Try it
Go through the records line by line from the top and repeat each one exactly, ending with the line that contains "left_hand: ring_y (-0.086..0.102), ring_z".
........
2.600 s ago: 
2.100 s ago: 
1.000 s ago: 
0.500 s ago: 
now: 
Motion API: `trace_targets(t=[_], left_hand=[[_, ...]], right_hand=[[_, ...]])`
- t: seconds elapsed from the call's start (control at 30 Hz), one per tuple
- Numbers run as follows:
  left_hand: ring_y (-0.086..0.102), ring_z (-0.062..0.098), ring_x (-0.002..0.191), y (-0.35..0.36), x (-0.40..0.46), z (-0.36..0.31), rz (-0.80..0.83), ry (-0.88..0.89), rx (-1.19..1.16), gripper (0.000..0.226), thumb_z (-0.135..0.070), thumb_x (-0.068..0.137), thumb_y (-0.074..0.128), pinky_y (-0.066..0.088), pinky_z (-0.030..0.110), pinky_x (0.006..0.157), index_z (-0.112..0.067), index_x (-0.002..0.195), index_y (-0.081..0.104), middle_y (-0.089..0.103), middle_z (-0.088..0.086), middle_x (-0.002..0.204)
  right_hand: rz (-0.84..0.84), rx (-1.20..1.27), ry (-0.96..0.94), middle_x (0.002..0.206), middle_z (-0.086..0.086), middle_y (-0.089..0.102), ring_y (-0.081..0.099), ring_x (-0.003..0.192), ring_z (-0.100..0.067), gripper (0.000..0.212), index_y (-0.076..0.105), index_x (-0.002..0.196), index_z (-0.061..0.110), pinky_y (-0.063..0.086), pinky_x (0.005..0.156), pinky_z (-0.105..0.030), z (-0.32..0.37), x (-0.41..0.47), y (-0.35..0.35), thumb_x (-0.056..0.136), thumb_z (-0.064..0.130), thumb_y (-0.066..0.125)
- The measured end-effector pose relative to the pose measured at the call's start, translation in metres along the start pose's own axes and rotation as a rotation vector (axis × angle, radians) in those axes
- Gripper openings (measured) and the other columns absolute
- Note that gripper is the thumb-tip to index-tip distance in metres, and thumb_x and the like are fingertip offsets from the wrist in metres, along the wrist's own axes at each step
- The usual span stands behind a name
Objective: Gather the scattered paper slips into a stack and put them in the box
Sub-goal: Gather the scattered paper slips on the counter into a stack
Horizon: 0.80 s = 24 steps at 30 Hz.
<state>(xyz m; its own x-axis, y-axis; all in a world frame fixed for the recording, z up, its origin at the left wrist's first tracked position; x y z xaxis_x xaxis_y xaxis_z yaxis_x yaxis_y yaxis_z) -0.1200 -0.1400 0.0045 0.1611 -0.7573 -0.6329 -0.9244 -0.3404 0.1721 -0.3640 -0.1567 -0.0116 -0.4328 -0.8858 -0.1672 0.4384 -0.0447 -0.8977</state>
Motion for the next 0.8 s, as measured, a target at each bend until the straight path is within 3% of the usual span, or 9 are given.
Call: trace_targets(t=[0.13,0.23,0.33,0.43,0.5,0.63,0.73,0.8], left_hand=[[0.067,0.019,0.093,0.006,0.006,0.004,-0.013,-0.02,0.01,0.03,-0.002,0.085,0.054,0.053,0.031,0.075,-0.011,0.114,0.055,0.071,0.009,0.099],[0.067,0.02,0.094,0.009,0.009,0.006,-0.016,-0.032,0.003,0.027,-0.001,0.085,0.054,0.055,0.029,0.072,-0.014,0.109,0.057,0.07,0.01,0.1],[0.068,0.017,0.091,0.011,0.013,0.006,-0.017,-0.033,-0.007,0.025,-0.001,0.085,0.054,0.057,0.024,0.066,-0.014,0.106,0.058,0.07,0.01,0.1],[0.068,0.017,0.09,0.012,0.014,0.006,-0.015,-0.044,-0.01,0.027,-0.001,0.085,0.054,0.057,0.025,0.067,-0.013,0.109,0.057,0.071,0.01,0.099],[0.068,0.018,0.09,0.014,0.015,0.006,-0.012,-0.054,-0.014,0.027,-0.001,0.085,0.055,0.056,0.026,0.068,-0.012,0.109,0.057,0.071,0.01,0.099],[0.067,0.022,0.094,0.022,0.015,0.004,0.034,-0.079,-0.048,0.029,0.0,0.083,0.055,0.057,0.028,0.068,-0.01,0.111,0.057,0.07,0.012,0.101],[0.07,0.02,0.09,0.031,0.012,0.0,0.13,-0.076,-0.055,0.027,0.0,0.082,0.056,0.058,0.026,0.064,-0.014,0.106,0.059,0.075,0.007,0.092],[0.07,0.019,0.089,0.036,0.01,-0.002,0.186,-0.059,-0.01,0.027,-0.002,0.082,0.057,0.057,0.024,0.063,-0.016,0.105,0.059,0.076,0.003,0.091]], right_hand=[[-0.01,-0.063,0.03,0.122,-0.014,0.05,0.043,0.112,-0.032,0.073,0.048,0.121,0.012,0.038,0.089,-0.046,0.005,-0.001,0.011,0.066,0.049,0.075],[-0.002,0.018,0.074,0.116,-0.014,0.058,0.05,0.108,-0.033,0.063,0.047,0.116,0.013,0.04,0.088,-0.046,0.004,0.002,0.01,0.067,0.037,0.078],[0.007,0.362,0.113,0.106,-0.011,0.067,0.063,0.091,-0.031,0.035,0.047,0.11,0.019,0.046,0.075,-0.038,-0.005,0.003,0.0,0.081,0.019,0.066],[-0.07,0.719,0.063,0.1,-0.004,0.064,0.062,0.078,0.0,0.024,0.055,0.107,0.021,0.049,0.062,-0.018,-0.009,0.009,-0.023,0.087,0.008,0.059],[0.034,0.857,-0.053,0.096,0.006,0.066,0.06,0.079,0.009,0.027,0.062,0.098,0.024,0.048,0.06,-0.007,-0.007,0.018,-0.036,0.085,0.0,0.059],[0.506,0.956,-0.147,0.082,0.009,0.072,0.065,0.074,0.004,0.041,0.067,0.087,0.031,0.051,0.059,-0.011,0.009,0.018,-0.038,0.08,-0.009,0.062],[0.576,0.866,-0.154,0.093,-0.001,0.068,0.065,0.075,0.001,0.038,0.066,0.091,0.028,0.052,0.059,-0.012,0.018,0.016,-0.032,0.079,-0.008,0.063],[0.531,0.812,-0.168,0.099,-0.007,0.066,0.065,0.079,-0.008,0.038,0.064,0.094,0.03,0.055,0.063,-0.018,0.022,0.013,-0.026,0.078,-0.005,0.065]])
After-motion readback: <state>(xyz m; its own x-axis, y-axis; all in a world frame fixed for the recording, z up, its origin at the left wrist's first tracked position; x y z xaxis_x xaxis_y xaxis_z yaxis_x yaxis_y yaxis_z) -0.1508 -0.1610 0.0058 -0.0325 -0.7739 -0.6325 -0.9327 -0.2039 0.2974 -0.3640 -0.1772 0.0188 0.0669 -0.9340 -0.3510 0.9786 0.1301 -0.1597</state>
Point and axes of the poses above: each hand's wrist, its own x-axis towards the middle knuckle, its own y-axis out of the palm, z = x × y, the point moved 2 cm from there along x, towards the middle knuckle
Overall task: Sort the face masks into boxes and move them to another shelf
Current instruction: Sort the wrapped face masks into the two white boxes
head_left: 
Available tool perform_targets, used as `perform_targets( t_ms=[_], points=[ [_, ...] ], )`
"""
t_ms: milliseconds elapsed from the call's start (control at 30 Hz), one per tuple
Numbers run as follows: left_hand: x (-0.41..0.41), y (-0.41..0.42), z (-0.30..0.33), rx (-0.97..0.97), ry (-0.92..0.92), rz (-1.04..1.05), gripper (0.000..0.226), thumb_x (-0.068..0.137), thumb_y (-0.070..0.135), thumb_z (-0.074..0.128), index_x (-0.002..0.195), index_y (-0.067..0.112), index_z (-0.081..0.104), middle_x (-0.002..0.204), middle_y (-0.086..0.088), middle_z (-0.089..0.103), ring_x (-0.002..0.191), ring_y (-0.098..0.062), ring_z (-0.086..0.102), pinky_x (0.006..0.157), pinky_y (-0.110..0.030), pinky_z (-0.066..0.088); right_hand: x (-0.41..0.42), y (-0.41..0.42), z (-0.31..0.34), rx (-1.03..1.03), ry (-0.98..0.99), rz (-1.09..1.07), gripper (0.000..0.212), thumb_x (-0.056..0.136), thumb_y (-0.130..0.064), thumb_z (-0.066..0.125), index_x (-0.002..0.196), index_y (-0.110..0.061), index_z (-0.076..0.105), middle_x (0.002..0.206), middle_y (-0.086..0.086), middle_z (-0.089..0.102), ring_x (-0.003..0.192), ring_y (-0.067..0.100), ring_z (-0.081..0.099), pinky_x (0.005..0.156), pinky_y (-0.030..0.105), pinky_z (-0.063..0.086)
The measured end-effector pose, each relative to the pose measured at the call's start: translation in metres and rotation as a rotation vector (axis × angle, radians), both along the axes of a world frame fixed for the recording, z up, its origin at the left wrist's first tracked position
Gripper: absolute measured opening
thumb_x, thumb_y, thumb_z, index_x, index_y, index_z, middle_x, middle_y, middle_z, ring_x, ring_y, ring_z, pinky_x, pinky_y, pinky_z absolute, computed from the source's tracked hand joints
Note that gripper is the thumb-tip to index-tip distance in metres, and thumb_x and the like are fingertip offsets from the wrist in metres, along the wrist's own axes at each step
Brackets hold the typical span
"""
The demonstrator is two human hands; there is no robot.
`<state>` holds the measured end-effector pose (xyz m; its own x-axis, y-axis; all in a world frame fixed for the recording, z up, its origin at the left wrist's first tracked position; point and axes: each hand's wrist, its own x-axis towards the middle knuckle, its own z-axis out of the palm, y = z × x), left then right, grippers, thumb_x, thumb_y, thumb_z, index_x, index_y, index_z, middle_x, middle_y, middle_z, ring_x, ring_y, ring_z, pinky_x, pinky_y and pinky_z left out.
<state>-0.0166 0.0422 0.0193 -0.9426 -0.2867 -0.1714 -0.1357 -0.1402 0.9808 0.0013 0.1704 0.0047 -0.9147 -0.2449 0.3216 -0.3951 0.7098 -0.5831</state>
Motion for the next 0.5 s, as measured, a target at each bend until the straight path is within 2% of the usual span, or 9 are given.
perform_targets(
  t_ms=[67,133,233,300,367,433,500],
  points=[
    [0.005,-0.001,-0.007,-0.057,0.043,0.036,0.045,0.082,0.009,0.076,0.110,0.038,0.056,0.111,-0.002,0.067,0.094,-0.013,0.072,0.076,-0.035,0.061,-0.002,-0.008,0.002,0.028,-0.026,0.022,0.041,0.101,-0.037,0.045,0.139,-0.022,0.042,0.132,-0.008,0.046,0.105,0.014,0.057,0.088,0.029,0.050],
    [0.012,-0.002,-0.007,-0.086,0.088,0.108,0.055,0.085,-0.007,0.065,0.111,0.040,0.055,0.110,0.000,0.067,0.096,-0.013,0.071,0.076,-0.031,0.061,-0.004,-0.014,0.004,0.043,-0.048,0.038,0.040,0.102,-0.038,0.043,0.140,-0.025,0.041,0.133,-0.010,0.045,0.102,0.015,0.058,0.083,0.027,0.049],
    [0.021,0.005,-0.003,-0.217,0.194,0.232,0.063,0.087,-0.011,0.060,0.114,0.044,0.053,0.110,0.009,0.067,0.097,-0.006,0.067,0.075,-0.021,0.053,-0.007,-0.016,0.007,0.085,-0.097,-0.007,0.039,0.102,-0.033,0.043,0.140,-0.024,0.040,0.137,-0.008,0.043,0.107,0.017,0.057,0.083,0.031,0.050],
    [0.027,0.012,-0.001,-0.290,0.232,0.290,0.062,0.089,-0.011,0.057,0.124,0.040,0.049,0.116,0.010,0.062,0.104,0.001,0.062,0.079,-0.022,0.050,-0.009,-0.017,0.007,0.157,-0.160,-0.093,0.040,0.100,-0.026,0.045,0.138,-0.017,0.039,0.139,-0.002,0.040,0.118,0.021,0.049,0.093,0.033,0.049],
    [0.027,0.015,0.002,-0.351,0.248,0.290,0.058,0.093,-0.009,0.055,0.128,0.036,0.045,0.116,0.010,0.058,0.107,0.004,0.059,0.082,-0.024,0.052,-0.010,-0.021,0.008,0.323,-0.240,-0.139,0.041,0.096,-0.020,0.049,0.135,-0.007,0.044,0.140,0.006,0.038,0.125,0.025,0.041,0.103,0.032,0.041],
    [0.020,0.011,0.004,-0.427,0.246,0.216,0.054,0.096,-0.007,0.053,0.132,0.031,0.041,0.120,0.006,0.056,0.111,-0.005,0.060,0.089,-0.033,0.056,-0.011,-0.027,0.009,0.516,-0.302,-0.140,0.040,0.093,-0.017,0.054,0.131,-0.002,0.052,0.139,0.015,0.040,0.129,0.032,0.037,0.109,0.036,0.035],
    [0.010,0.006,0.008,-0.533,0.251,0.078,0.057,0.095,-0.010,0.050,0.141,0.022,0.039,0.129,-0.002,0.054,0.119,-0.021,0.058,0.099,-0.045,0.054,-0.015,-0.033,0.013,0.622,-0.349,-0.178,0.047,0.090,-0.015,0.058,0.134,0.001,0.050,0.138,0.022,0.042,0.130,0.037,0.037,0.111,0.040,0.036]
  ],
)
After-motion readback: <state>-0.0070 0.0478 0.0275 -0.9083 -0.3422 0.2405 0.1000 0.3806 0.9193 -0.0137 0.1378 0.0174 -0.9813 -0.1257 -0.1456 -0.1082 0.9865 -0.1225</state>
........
Solution
2.600 s ago: 
2.100 s ago: 
1.000 s ago: 
0.500 s ago: 
now: 
Motion API: `trace_targets(t=[_], left_hand=[[_, ...]], right_hand=[[_, ...]])`
- t: seconds elapsed from the call's start (control at 30 Hz), one per tuple
- Numbers run as follows:
  left_hand: ring_y (-0.086..0.102), ring_z (-0.062..0.098), ring_x (-0.002..0.191), y (-0.35..0.36), x (-0.40..0.46), z (-0.36..0.31), rz (-0.80..0.83), ry (-0.88..0.89), rx (-1.19..1.16), gripper (0.000..0.226), thumb_z (-0.135..0.070), thumb_x (-0.068..0.137), thumb_y (-0.074..0.128), pinky_y (-0.066..0.088), pinky_z (-0.030..0.110), pinky_x (0.006..0.157), index_z (-0.112..0.067), index_x (-0.002..0.195), index_y (-0.081..0.104), middle_y (-0.089..0.103), middle_z (-0.088..0.086), middle_x (-0.002..0.204)

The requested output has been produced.